WHAT THE TASK REQUIRES
Below is a listing; repeat exactly the lines from the one containing "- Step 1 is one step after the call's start" to the one containing "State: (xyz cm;", both included.

== THE DATA

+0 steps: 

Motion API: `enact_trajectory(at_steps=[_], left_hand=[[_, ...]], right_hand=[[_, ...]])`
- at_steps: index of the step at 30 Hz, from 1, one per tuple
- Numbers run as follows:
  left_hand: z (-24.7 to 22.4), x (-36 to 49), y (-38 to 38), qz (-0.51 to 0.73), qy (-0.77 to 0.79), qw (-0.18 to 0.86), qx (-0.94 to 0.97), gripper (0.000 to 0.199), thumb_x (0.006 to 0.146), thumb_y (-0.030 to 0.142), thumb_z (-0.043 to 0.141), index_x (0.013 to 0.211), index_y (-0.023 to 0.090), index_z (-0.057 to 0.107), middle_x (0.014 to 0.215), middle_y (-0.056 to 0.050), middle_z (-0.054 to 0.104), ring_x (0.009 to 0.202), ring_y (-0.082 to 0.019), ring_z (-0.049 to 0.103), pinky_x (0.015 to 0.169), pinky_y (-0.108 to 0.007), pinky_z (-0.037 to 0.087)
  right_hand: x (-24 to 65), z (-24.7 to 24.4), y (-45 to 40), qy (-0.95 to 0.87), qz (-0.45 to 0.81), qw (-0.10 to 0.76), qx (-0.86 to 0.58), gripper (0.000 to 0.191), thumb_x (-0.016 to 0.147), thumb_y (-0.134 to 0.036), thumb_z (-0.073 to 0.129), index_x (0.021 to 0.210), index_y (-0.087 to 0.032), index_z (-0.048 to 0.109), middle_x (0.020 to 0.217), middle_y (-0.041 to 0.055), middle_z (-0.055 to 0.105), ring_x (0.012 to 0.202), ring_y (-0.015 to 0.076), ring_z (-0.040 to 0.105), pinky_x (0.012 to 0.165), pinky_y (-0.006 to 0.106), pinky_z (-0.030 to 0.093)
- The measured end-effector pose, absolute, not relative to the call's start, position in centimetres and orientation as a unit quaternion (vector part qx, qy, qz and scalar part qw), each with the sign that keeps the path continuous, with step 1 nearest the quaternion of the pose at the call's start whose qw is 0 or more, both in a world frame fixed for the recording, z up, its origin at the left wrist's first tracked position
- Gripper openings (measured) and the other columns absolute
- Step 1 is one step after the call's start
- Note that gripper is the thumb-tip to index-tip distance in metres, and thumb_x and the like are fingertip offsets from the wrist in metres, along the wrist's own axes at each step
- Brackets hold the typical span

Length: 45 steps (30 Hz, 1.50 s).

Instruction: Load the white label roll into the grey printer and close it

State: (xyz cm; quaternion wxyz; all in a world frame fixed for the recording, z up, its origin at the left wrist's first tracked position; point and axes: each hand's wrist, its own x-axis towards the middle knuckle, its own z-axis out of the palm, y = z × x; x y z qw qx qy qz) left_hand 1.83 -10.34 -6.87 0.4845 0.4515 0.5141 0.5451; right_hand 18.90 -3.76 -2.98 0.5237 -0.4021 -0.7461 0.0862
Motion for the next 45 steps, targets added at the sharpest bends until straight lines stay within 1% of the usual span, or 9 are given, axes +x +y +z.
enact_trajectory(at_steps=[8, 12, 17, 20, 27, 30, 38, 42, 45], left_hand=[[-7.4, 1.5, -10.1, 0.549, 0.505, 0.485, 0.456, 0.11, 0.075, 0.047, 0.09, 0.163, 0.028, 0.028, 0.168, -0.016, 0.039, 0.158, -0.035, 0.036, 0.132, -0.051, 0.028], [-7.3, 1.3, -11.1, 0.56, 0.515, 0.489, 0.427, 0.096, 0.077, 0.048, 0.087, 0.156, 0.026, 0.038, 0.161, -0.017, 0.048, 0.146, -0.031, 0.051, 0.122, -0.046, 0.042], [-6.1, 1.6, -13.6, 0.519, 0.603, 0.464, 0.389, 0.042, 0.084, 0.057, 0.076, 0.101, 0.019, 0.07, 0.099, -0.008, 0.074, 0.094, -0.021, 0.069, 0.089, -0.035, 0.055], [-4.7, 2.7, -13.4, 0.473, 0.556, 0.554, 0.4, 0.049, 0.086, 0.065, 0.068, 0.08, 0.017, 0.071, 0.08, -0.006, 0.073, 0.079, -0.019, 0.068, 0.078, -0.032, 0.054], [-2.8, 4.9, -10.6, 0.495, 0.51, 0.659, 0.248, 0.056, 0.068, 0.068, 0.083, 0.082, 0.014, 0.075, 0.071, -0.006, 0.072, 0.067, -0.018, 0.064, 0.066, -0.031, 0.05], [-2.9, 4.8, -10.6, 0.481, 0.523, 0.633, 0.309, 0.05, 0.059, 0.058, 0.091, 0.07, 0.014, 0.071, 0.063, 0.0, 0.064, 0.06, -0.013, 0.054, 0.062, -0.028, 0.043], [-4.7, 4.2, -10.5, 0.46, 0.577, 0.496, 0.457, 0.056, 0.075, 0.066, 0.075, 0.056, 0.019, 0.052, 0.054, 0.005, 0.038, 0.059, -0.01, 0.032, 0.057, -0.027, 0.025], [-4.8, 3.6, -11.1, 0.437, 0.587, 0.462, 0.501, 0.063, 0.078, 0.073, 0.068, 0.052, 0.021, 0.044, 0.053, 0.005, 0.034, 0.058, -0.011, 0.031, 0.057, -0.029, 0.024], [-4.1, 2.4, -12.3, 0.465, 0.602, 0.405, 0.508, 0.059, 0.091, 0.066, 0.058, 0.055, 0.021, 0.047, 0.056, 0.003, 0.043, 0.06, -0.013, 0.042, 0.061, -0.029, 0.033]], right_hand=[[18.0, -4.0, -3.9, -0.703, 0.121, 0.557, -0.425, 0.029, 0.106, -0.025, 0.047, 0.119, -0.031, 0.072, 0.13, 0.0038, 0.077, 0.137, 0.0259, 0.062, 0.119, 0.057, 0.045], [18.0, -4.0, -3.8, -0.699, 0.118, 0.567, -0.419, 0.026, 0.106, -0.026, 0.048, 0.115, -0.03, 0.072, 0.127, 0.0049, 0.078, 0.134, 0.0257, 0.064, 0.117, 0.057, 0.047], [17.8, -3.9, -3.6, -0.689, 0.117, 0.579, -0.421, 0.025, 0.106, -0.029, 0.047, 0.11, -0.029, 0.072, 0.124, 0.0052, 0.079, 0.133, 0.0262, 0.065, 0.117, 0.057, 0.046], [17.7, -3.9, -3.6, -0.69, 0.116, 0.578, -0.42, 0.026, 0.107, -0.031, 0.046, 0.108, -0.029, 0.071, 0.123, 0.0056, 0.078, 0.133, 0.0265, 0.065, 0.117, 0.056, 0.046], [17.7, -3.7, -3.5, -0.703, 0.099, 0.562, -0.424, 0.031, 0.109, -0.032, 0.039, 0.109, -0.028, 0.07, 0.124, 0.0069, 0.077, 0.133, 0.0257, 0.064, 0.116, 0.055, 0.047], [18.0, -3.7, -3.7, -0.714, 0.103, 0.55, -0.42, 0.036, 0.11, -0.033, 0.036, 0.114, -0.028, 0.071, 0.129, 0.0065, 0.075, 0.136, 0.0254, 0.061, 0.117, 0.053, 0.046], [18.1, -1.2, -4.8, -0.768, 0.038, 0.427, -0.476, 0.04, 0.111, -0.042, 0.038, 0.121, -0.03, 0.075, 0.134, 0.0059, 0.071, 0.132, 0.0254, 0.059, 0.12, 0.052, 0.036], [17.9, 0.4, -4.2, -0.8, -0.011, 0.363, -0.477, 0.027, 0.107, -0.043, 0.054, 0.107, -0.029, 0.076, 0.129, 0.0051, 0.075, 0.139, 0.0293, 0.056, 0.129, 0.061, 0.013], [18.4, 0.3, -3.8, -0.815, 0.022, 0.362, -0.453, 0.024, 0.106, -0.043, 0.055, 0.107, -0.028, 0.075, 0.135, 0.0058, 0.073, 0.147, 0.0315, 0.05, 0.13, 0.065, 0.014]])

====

SOLUTION FOR THIS PROBLEM
- Step 1 is one step after the call's start
- Note that gripper is the thumb-tip to index-tip distance in metres, and thumb_x and the like are fingertip offsets from the wrist in metres, along the wrist's own axes at each step
- Brackets hold the typical span

Length: 45 steps (30 Hz, 1.50 s).

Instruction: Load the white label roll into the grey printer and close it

State: (xyz cm; quaternion wxyz; all in a world frame fixed for the recording, z up, its origin at the left wrist's first tracked position; point and axes: each hand's wrist, its own x-axis towards the middle knuckle, its own z-axis out of the palm, y = z × x; x y z qw qx qy qz) left_hand 1.83 -10.34 -6.87 0.4845 0.4515 0.5141 0.5451; right_hand 18.90 -3.76 -2.98 0.5237 -0.4021 -0.7461 0.0862

The exercise is finished.